> [About this exercise]: Your answer must hold only the lines below from the line containing "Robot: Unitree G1" through the line containing "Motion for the", each reproduced exactly.

Top of Dataset excerpt

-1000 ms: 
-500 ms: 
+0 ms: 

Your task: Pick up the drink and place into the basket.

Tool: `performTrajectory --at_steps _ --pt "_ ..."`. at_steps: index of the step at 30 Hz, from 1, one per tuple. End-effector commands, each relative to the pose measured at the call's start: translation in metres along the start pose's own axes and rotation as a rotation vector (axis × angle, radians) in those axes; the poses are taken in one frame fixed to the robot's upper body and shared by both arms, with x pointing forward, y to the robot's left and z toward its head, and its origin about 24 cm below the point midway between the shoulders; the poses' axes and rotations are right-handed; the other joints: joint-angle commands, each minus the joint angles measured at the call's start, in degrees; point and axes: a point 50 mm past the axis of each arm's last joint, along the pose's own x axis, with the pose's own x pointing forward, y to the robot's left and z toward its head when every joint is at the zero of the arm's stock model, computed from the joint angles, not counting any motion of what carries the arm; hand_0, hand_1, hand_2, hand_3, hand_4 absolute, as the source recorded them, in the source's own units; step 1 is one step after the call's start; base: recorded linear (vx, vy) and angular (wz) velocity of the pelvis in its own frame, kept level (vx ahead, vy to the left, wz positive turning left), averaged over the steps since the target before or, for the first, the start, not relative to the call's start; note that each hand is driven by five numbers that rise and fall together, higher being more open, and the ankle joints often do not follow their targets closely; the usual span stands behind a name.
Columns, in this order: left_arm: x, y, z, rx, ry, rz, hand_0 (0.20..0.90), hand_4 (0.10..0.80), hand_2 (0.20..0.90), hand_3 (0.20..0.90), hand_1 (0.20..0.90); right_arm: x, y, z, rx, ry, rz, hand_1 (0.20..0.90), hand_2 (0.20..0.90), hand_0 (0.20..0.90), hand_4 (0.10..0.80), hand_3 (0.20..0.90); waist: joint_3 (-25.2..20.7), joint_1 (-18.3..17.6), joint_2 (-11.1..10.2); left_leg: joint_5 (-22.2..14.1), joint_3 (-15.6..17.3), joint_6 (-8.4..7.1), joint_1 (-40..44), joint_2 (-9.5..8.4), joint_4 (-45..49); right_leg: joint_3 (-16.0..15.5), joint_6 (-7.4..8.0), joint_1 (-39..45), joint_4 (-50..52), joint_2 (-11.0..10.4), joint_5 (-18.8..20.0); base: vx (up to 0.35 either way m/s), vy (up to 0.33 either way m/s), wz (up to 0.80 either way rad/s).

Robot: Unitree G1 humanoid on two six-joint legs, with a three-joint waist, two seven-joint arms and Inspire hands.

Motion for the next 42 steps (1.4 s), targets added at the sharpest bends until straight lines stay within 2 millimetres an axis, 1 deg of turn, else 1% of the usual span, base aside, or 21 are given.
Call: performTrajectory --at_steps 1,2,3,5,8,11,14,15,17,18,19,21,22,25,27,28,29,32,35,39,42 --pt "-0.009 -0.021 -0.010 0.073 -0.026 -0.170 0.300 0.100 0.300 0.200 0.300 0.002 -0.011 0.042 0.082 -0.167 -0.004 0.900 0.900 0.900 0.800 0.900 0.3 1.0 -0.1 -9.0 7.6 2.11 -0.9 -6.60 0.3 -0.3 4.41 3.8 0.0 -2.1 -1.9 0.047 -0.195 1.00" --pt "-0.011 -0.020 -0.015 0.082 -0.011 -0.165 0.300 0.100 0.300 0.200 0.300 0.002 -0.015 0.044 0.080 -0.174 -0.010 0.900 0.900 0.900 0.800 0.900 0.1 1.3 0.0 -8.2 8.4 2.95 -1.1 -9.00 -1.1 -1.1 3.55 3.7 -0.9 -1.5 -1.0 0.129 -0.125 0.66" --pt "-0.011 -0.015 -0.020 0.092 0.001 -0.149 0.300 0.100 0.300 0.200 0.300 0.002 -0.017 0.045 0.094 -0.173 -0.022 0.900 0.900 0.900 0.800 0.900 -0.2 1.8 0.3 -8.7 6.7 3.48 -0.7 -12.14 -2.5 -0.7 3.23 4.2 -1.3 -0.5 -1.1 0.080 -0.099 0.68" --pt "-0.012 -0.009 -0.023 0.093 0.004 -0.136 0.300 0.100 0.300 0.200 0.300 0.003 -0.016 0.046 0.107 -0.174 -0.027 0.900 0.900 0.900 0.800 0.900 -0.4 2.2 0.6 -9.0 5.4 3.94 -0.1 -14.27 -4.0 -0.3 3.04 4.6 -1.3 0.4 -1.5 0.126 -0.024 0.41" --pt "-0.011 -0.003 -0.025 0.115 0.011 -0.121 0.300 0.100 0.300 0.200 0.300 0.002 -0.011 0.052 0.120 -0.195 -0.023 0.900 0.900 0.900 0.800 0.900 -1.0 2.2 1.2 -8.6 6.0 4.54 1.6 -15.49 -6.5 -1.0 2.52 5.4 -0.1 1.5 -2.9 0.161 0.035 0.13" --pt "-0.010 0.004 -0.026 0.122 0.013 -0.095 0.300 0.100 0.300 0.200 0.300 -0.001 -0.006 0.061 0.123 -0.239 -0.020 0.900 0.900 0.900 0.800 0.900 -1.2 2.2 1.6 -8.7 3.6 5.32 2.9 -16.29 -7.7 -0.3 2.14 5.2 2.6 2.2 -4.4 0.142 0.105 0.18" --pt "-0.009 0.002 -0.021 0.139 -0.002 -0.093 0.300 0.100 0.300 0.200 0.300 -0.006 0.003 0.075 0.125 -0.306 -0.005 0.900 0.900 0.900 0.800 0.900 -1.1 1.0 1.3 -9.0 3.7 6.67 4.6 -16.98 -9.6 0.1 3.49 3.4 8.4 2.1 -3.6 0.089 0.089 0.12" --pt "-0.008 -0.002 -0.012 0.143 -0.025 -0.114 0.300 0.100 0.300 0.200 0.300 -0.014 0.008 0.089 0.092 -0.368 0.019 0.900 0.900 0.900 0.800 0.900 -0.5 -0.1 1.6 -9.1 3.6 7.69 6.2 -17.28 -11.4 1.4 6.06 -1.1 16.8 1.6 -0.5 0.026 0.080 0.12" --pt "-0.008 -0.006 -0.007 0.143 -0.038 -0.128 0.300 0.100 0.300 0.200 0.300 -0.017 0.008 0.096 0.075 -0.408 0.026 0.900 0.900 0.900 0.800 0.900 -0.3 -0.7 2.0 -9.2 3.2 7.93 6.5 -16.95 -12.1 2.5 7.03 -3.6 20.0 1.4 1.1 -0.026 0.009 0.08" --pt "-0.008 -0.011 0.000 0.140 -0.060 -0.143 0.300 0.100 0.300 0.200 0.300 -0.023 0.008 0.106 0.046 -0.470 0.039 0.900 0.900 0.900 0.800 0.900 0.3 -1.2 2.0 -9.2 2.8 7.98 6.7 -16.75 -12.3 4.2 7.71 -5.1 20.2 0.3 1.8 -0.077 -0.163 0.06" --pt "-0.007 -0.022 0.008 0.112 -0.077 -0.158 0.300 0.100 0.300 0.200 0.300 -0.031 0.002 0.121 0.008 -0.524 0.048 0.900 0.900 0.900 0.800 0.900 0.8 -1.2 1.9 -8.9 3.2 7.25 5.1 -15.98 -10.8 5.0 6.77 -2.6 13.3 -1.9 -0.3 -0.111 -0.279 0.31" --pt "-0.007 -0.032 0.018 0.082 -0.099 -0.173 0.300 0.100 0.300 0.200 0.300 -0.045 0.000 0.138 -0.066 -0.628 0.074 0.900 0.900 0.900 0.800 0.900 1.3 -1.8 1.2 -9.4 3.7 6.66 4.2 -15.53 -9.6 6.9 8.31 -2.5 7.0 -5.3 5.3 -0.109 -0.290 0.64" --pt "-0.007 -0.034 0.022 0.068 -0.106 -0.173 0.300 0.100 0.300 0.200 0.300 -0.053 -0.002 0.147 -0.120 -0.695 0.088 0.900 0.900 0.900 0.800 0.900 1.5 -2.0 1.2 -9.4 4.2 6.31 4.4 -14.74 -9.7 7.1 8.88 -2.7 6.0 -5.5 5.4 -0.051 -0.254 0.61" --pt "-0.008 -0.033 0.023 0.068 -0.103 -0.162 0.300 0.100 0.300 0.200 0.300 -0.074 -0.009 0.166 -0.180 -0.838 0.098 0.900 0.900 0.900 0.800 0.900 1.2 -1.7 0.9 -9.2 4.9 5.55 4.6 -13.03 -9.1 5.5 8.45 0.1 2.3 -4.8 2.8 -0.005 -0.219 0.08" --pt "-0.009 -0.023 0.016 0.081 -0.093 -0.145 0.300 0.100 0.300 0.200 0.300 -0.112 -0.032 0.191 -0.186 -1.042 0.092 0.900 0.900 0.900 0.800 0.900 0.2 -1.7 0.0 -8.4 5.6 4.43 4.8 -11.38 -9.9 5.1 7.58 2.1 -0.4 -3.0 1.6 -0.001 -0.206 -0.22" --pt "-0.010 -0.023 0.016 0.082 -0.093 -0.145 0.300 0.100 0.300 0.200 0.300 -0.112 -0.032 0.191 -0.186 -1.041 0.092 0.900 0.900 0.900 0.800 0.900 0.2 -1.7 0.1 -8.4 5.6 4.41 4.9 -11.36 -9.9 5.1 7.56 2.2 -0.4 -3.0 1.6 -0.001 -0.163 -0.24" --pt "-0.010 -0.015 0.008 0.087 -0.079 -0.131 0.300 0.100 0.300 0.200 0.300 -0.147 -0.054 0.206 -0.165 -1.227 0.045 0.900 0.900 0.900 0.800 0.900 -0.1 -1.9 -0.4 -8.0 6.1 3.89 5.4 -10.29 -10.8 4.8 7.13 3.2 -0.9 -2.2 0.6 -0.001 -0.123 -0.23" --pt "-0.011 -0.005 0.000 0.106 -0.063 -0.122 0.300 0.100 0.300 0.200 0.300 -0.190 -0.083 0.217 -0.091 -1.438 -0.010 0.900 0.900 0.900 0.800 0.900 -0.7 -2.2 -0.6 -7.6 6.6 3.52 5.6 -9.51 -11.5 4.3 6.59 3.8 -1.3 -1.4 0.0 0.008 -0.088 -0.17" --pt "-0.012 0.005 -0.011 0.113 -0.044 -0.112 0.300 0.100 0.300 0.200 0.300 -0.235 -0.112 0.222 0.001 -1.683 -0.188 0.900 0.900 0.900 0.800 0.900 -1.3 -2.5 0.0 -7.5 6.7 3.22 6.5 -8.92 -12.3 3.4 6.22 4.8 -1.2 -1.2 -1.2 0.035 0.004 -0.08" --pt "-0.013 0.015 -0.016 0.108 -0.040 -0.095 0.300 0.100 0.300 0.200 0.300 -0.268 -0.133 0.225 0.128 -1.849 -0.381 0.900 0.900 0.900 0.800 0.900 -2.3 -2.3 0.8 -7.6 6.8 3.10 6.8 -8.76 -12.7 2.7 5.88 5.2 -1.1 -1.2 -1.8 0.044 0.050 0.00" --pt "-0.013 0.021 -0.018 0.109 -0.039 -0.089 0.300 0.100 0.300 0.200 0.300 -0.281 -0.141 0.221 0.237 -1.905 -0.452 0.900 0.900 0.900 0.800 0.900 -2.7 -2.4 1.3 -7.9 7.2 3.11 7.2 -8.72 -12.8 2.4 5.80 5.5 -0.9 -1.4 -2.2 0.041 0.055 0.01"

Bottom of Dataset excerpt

> [Response to the task]:
Robot: Unitree G1 humanoid on two six-joint legs, with a three-joint waist, two seven-joint arms and Inspire hands.

Motion for the next 42 steps (1.4 s), targets added at the sharpest bends until straight lines stay within 2 millimetres an axis, 1 deg of turn, else 1% of the usual span, base aside, or 21 are given.

The answer given here is complete.